Seno masih sangat teguh. Wajah Jennie menjadi sangat muram.
"Seno, kamu benar-benar nggak tahu terima kasih. Meskipun kata-kataku menyakitkan, aku sedang menyelamatkanmu."
"Apa kamu tahu siapa yang baru kamu sakiti? Bukan cuma adik Vivi, tapi juga Tuan Muda David yang berpengaruh di dunia bawah tanah Kota Sarvo. Orang-orang di belakangnya bisa mengubah peta kekuatan dunia bawah tanah Kota Sarvo."
"Om Darius cuma perlu melambaikan tangan untuk memanggil ratusan pemuda yang bersedia mati untuknya. Dia bisa membunuhmu dan membuangmu ke sungai tanpa pikir dua kali. Kalau kamu masih nggak percaya, aku bisa kasih tahu. Di atas Om Darius, ada kekuatan tertinggi Kota Sarvo, Ratu Yovita!"
Sebenarnya tidak perlu menyebut nama Ratu Yovita. Di Kota Sarvo, cukup menyebut nama Darius Laskar saja sudah memicu rasa hormat.
Tapi, Jennie perlu membuat Seno paham bahwa David sudah bukan pemuda yang dulu lagi. Dia juga perlu membuat Seno sadar bahwa menjadi musuh David berarti hidupnya di Kota Sarvo sudah berakhir.
Sayangnya, Jennie terlalu sibuk memuji David sehingga tidak menyadari bahwa saat menyebut Yovita, alis Seno sedikit terangkat, seolah terkejut.
Jennie tidak tahu saja, sebelum mereka datang, Ratu Yovita yang mereka anggap orang terkuat itu baru menelepon Seno secara pribadi, memohon bantuannya.

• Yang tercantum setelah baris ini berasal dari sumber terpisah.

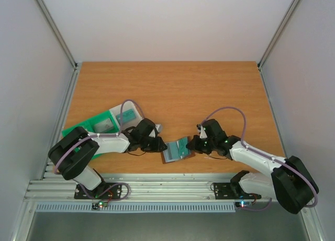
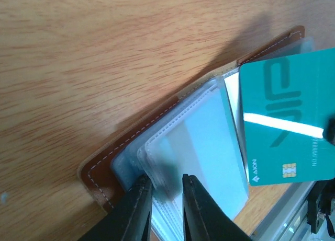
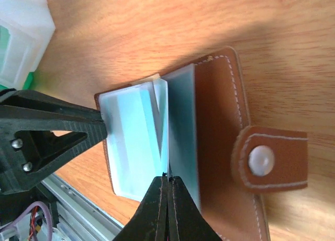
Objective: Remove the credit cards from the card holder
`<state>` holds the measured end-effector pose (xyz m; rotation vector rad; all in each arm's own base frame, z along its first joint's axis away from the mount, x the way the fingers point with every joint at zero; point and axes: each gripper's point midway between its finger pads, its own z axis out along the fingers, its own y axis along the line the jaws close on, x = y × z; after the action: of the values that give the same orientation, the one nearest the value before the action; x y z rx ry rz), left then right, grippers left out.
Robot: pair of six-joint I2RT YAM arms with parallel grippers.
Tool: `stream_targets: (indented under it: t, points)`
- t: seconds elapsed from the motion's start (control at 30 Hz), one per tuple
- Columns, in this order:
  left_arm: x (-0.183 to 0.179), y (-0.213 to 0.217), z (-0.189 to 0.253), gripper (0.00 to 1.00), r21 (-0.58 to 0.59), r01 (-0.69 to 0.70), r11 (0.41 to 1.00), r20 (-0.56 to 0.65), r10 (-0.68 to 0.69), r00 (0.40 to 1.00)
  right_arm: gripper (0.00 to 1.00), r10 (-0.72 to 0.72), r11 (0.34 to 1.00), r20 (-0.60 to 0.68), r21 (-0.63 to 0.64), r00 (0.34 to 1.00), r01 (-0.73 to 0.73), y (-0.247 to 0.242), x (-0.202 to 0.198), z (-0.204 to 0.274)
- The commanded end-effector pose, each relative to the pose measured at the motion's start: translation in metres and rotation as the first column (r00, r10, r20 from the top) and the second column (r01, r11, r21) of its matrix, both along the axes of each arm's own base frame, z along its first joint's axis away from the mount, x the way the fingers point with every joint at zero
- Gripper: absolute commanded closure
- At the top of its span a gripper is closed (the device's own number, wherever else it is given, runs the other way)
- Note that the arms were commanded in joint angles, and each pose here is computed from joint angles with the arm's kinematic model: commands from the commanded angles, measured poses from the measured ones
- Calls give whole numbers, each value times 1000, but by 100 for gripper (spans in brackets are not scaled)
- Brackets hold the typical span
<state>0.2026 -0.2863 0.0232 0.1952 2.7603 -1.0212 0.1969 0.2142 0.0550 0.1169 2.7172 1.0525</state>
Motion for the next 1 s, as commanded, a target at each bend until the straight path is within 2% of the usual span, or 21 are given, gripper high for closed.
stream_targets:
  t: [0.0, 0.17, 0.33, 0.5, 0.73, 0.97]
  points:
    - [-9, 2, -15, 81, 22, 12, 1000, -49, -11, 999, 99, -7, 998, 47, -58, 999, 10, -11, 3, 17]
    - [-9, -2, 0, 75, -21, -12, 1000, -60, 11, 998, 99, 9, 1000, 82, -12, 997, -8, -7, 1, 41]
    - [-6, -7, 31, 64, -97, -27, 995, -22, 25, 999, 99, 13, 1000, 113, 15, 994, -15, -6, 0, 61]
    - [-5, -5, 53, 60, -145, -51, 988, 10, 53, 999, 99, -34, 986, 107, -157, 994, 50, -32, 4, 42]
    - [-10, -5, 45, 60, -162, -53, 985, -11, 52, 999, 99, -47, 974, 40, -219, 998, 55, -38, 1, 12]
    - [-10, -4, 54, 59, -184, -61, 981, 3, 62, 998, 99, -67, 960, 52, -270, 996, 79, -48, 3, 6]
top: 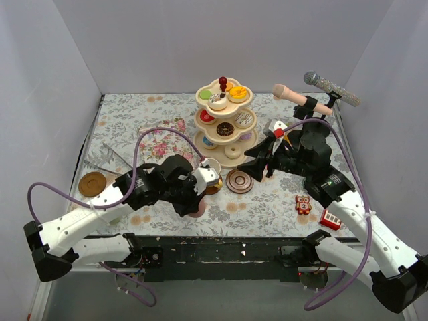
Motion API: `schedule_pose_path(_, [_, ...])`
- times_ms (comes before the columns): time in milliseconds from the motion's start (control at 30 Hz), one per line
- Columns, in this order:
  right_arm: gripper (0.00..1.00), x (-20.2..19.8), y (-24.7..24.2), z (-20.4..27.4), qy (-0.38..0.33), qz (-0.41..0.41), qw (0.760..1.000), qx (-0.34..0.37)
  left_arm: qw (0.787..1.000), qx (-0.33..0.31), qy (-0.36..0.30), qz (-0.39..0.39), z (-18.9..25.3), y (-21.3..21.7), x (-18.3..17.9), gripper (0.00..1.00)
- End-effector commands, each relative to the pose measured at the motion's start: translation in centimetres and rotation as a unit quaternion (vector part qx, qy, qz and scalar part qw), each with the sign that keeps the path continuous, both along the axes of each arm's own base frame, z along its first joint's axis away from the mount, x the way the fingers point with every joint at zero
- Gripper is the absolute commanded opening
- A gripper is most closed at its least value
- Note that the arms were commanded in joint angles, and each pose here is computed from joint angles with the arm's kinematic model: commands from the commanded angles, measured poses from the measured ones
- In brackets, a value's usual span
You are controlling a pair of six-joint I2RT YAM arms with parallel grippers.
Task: Serve the afternoon tea
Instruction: Place the cup at the center of the board.
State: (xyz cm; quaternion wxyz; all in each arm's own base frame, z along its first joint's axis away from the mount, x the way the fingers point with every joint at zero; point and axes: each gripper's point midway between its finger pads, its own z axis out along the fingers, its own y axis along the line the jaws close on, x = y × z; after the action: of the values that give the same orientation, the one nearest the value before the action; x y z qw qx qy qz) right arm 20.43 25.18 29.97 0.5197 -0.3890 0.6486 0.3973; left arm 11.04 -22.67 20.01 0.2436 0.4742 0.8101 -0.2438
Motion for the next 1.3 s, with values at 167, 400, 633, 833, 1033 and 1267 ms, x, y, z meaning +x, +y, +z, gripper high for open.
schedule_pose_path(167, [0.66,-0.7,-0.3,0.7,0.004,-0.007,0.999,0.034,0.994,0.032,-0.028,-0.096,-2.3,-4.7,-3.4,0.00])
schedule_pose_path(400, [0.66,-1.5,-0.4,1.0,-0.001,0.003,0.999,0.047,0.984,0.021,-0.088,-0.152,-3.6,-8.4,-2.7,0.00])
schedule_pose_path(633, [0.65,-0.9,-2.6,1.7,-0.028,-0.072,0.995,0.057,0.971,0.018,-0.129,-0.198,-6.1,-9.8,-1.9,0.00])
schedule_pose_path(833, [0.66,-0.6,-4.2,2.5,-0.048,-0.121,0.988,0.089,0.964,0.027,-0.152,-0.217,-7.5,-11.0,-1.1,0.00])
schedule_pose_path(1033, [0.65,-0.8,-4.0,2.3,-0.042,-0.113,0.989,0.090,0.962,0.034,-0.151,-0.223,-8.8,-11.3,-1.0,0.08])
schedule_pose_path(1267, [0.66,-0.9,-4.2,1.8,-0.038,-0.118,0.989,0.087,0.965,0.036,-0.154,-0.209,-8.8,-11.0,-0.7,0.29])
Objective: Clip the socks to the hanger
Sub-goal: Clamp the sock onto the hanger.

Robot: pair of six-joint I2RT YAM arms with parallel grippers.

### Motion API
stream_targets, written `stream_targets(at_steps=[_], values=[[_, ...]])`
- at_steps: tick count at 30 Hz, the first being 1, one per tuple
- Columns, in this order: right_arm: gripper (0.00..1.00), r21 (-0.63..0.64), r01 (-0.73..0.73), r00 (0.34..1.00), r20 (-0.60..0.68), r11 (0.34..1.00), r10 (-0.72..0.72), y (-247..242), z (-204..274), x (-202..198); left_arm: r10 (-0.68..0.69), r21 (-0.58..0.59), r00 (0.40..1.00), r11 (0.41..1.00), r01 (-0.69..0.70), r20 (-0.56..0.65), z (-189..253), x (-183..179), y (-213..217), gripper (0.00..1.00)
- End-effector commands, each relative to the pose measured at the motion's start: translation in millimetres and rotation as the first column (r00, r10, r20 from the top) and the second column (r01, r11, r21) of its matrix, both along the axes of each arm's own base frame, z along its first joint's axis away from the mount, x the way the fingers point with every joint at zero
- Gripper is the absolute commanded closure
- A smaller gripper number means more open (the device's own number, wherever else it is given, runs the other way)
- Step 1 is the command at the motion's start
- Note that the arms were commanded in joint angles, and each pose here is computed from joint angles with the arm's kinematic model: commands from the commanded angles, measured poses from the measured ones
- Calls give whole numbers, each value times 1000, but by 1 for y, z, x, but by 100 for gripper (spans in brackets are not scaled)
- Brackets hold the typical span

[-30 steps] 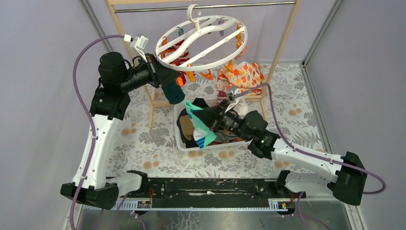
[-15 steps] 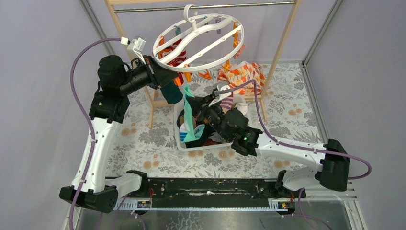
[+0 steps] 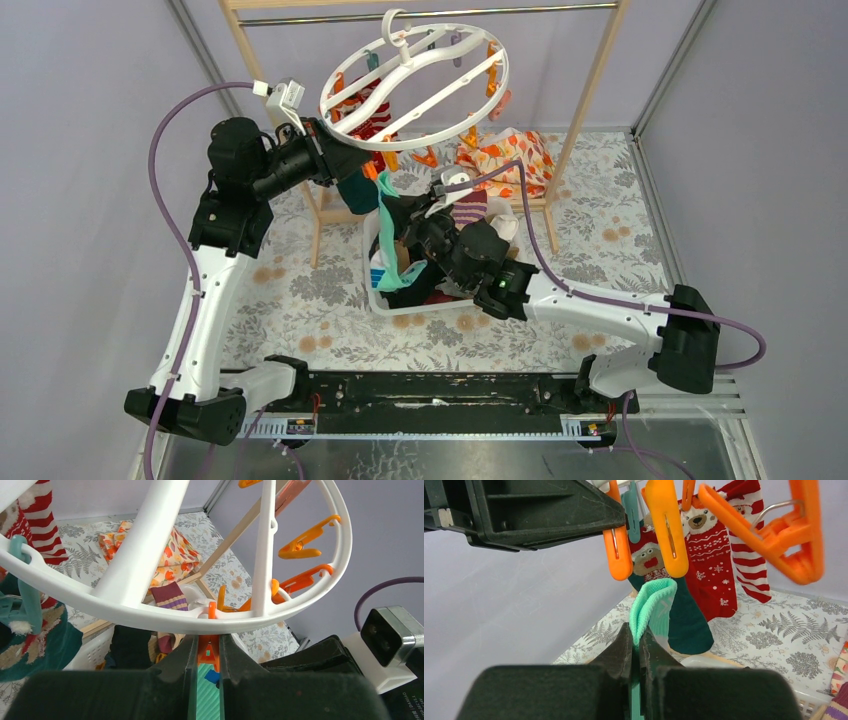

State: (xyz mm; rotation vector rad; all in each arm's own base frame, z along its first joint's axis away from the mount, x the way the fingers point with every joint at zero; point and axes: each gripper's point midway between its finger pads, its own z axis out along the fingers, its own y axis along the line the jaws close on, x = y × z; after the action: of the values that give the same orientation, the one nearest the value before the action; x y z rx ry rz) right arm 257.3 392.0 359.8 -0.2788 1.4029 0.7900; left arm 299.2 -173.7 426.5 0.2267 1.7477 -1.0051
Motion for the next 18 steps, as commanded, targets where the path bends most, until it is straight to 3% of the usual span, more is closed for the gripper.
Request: stream_targets(at_steps=[1,18], values=[[100,103,-1,998,66,995,-5,0,46,-1,19,-12,999,1000,-18,41,10,0,1,100],[100,110,-27,996,92,994,17,7,58,-3,48,-22,998,999,-47,44,11,2,2,100]])
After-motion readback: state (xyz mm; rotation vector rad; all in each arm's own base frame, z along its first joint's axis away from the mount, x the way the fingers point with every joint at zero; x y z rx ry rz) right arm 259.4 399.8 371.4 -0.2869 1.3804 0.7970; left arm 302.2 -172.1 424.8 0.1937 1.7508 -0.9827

Dan jika mereka tahu bahwa Pak Mulin yang bahkan disegani oleh Yovita pun berutang budi besar pada Seno, bahkan berutang nyawa, apa yang akan mereka lakukan?
"Sudah bicara panjang lebar, apa wajahku terlihat ketakutan? Panggil Vivian ke sini sekarang juga untuk memberiku penjelasan. Kalau dia datang, kamu boleh bawa anak ini pergi."
Seno menggelengkan kepala, menyalakan rokok, lalu menunjuk Jennie.
"Kalau kamu bicara lagi setelah memanggilnya, aku akan menamparmu dua kali. Coba saja kalau nggak percaya."
Melihat penjelasan panjangnya tidak memberi pengaruh pada Seno sama sekali, Jennie jelas tampak frustrasi.
Jennie tidak ingin memanggil Vivian, karena dia merasa sedikit bertanggung jawab atas luka-luka yang dialami David.
"Seno, kamu benar-benar keterlaluan."